* _WORK TASK_: Every line below that contains the word "pinch" must be copied.
————
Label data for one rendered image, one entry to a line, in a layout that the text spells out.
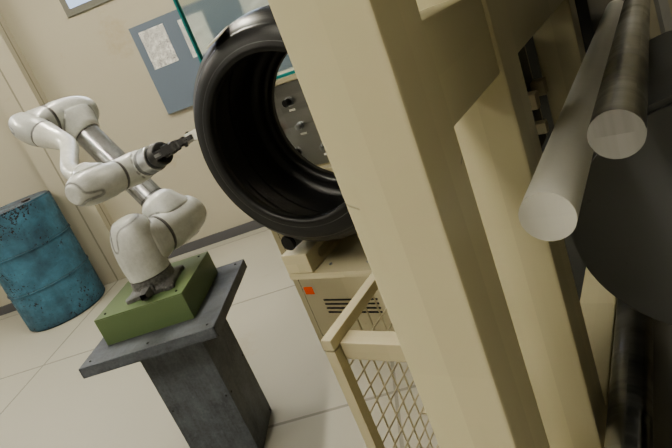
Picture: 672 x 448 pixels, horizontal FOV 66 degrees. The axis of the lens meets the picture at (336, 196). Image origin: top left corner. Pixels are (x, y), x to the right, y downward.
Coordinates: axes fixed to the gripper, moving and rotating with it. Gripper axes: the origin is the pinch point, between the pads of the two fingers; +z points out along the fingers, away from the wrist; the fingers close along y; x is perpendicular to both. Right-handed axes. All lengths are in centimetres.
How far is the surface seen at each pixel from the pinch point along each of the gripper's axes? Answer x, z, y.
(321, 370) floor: 117, -50, 39
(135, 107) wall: -47, -246, 179
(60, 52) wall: -111, -268, 162
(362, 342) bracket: 36, 73, -58
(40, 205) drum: -13, -301, 96
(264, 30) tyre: -11, 49, -12
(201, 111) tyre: -3.6, 23.1, -14.8
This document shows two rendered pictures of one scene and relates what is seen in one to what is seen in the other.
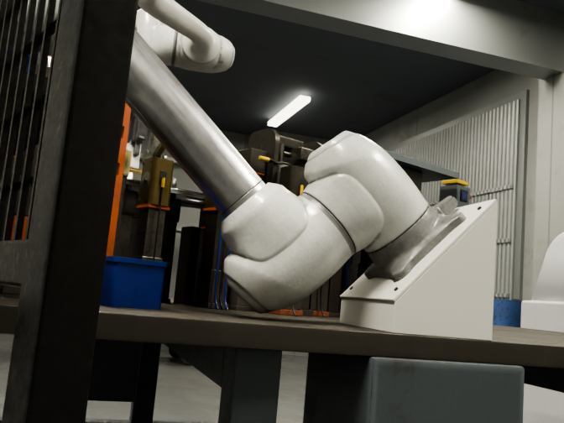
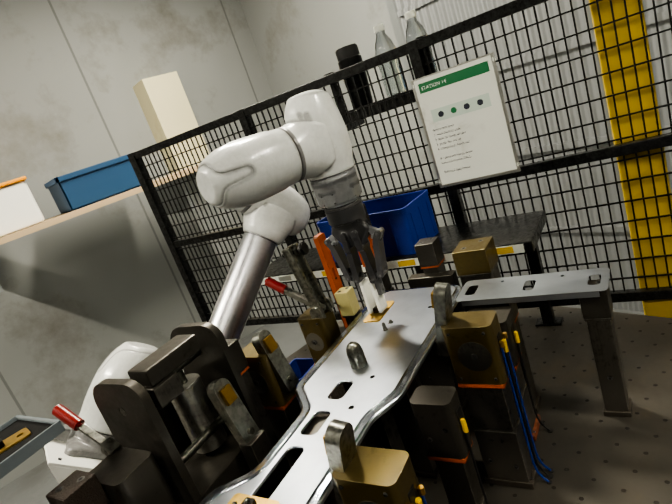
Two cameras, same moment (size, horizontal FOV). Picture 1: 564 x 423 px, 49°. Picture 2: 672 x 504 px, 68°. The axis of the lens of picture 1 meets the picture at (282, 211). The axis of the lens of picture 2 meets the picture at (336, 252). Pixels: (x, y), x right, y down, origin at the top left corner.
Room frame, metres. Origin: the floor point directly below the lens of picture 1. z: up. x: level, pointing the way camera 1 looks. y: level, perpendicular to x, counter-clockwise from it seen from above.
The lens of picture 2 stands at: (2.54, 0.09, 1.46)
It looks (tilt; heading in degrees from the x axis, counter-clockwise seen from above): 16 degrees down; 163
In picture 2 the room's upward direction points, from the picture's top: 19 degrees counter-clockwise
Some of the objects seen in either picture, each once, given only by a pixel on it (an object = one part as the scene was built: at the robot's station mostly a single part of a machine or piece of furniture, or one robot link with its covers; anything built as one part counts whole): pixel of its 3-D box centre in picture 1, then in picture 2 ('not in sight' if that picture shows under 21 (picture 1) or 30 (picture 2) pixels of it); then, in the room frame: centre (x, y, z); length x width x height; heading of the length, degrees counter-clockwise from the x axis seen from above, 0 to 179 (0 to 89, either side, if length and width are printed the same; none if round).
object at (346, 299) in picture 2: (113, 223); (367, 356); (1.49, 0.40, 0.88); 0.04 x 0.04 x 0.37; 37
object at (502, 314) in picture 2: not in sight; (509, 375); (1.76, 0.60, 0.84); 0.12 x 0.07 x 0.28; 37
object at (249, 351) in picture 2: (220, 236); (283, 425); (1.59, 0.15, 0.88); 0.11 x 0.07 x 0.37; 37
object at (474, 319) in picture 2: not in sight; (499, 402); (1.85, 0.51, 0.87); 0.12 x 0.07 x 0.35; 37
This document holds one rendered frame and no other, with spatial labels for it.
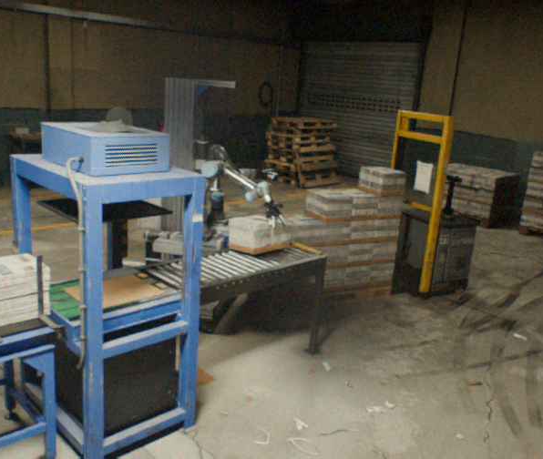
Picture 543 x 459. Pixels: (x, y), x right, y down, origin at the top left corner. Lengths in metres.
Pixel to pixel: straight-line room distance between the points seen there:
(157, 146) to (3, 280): 1.01
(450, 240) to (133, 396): 3.76
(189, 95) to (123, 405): 2.49
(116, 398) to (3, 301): 0.80
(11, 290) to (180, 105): 2.25
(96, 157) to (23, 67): 7.78
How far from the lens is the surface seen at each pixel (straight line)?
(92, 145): 2.88
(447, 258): 6.06
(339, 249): 5.33
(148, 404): 3.46
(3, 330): 3.07
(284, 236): 4.28
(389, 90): 12.53
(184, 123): 4.69
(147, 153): 3.04
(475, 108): 11.59
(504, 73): 11.40
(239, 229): 4.16
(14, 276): 3.04
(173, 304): 3.35
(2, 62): 10.50
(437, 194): 5.66
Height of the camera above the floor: 2.08
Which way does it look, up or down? 15 degrees down
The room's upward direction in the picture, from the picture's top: 4 degrees clockwise
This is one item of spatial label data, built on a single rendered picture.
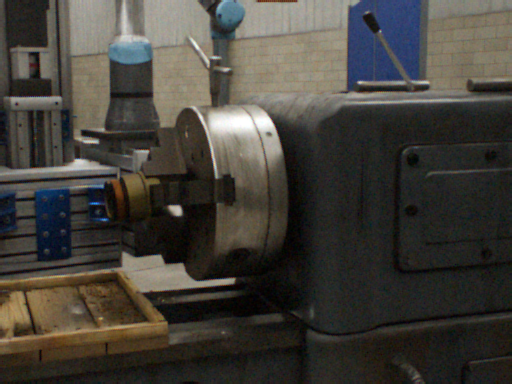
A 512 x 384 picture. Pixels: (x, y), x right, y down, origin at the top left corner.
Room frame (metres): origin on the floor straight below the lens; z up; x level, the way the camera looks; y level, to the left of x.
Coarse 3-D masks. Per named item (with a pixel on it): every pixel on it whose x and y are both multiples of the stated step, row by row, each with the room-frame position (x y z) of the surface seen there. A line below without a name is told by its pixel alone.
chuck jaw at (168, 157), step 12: (156, 132) 1.35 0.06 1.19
————
* _RESPONSE TO THE TASK_:
Coordinates: axes fixed to the gripper, moving and rotating with it. Gripper axes: the origin is the pinch point, between the pads of the two fingers; +z points out along the fingers, away from the wrist; the fingers close along y; x is perpendicular to both. Right-handed axes. All lengths are in centimetres.
How far is the surface seen at each pixel from the pinch point along each of the gripper's axes? Answer x, z, y.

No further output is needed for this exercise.